Implementation:Rapidsai Cuml Coordinate Descent MG
| Knowledge Sources | |
|---|---|
| Domains | Machine_Learning, Linear_Models |
| Last Updated | 2026-02-08 12:00 GMT |
Overview
Provides multi-node multi-GPU (MNMG) coordinate descent solver for fitting and predicting with ridge regression and elastic-net models in cuML.
Description
The cd_mg.hpp header declares the multi-GPU coordinate descent API in the ML::CD::opg namespace. It provides two main operations:
fit: Trains a ridge/elastic-net regression model using coordinate descent optimization across distributed data partitions.
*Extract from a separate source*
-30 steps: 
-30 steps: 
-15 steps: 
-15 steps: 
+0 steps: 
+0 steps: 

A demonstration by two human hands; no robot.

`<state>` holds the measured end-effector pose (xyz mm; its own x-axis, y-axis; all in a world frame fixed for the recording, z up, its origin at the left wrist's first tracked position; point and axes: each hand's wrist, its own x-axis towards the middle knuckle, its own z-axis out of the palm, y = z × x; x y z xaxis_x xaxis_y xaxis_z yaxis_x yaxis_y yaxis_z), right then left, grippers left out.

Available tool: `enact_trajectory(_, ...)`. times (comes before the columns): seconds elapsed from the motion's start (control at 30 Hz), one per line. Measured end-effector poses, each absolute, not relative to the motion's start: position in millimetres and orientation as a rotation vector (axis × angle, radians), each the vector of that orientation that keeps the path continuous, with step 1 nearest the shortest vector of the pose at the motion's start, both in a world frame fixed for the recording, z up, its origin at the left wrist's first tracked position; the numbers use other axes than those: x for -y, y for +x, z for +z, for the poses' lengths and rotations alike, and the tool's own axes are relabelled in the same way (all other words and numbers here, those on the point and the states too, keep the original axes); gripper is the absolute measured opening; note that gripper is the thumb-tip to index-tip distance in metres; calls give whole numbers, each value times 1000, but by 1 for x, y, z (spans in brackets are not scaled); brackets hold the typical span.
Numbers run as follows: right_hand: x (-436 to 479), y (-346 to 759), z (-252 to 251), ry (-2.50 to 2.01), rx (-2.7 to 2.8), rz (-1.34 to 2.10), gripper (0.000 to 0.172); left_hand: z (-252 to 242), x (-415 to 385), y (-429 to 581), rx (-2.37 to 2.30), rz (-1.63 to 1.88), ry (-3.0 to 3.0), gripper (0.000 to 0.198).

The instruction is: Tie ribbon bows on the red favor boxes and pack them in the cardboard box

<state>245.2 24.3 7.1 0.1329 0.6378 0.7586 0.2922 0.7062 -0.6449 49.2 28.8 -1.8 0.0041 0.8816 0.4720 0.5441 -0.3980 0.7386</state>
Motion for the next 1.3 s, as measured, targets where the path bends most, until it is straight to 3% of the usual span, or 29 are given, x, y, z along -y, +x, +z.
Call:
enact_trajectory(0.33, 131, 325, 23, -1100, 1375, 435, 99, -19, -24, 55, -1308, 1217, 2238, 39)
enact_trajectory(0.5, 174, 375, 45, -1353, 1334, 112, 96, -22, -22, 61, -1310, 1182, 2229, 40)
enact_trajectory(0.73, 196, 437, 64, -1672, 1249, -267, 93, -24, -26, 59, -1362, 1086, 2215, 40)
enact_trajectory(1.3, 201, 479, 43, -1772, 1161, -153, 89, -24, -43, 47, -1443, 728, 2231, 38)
The solver minimizes the elastic-net objective which combines L1 and L2 regularization controlled byalphaandl1_ratioparameters. It supports bothfloatanddoubleprecision and returns the number of iterations run.predict: Performs distributed prediction using a trained model's coefficients and intercept, computing predictions across multiple data partitions.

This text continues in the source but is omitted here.